Saturday, September 22, 2007

Reality Check

Last night as I sat on the floor staring hard at those idols and pictures of the various gods and goddesses I invoke at innumerable moments, it struck me….

The reality of my situation.

Its ugly. Its something I could do without. But hell…there it is. And maybe once I put it down, it will stop being so immense and unbearable.

It’s like this.

I have always been a dreamer. Colourful, Animated and joyous. Always chasing the stars in my head.

But when that came to living, I didn’t succeed in transforming all those wide-eyed dreams.

The first half was indeed easy.

But then I invited strangers and erstwhile lovers to come help me ruminate.

They chewed for hours, then months…it continued. By when the fire was burnt out, the initiative dead and gone.

I aint looking for a head to throw all the blame on. But at each passing in my life I have resorted to weird strangers to comfort and guide me. And I have been misguided all along.

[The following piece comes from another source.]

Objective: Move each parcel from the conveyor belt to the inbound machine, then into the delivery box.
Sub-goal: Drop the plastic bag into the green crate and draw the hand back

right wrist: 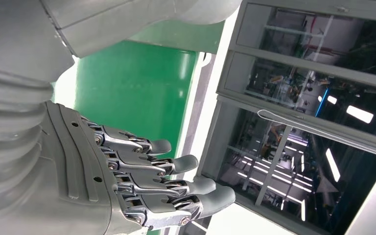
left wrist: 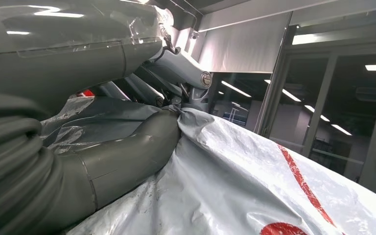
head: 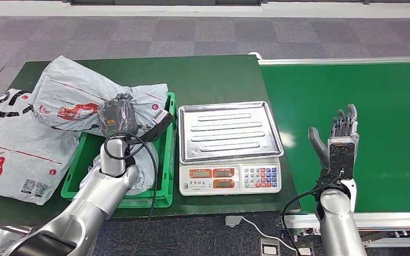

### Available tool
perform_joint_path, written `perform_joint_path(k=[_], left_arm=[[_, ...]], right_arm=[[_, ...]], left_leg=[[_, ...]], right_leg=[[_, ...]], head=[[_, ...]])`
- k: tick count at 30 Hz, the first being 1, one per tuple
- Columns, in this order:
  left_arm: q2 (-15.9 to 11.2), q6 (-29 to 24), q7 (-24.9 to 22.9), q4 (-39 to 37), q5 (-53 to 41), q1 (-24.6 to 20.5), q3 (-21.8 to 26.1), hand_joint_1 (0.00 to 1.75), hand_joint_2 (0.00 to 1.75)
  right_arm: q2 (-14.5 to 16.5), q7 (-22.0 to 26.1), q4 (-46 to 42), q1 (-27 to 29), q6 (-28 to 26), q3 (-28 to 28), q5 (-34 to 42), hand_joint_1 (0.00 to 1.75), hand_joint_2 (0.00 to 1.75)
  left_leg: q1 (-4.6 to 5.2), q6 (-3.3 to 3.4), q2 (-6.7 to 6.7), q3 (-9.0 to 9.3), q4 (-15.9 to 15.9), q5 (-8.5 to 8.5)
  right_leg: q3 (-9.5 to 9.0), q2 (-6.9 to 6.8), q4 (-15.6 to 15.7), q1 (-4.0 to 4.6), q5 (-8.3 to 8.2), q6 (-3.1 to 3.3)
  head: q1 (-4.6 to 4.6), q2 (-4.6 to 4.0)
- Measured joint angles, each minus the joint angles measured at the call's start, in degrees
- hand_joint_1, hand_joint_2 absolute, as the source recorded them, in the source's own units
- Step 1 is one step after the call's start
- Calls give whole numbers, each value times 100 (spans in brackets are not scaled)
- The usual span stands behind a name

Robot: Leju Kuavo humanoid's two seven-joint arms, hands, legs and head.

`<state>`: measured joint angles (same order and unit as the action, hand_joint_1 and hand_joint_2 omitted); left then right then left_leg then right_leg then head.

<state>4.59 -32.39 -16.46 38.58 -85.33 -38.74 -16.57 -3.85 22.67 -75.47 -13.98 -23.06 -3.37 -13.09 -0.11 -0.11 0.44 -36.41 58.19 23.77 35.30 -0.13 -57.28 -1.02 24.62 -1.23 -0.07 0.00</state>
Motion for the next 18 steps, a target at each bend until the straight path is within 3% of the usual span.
perform_joint_path(k=[16, 18], left_arm=[[-9, 0, 0, 0, 0, 1, 0, 175, 175], [-10, 0, 0, 0, 0, 1, 0, 87, 175]], right_arm=[[0, 0, 2, 0, 0, 0, 0, 0, 175], [0, 0, 2, -1, 0, 0, 0, 0, 175]], left_leg=[[0, 0, 0, 0, 0, 0], [0, 0, 0, 0, 0, 0]], right_leg=[[0, 0, 0, 0, 0, 0], [0, 0, 0, 0, 0, 0]], head=[[0, 0], [0, 0]])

And last night as I sat, sobbing and looking back, I wondered why I never ever woke up amidst the mis-directed travel. Why didn’t I ever cry out for help? Why didn’t I admit that I was in trouble? Why did I end up with so much emotional and some odd baggage? Why have I become bitter and unforgiving and forever angry?

What is it that I lost in this entire charade?

What is it that I was pleading to have returned?

What would that do for me?

Am I willing to redo all the drama, and embark on a completely new journey?

Am I completely off, from where I should be?

Can I get back?

Can I be the happy, don’t care a damn, ambitious, bewitching me?

Where is she?

Why did she die?

How can I bring her back?

How on earth?

Will I succeed?

Friday, September 14, 2007

Childhood of Modakams

My best memories of Vinayaka Chaturthi are those filled with modakams.

My Paati used to make absolutely yummy ones…. two kinds…one sweet with the traditional jaggery and coconut filling, while the other was spicy and had red chillies in it. The idea was to balance out the palate with hot and sweet modakams.

And we cousins used to fight as to who could eat more.

I remember saving mine up while everyone gobbled them down, and then sitting around licking and devouring them in a purportedly slow manner to drive the others insane and greedy.

Since we grew into our teens and college beckoned, modakams were forgotten and the only modakams we ate were those fashioned by some obscure north Indian in Delhi.

Today on the eve of Chaturthi, I can taste those modakams as I look back and wish those carefree childhood days back….

When all that mattered were playing games, eating hearty yummy meals egged on by Paati and Thatha who took great pride in watching us eat well, and then fighting amongst ourselves as to who got the bigger portion and then listening to stories from Paati and then sleeping together on beds strewn on the floor.

Those were days of bliss.

I wish they would come back again.

My favourite Elephant God....




Gajananam Bhuta Ganathi Sevitam
Kapittha Jambu Palasara Bhaksitam
Uma Sutam Shoka Vinasha Karanam
Namami Vignesvara Pada Pankajam


Saturday, September 08, 2007

Fools Rush In....

What is it about fools and me?

Why is it that I attract all the crap in the vicinity and then they stick on like leeches.

When all I can ever muster up is a deep founded disgust topped with intense violence.

From those above me in the hierarchy to some who merely crossed my line of vision there have been very many who have caused intense negative sensations to arise from deep within my gut.

There is a divine conspiracy on to never cleanse me of these nuts.

They find me in the middle of a night, a hailstorm, an erupting volcano and then never seem to wash away even under the influence of the strongest detergent money can buy.

Today, yet again the Big Boss has asked me to accompany him to prevent him from mouthing inanities and looking congenitally stupid in front of some foreign imported executive.

I have done this umpteen times and each attempt to wriggle out is handled with age-old ease leaving me feel dumb at having finally given in and accepted.

Why is it so hard to understand that my knowledge is not for sharing? If he is so concerned about what his stupid boob filled mouth will vomit out, he should probably try cleaning it out with phenol ever so often. Instead he craves for more boobs and fluids.

Am disgusted with this lot of parasitic folk.

But what irks me beyond repair is how do they find me?

Of all humanity why am I plagued by these despicable beings who deserve to be guillotined?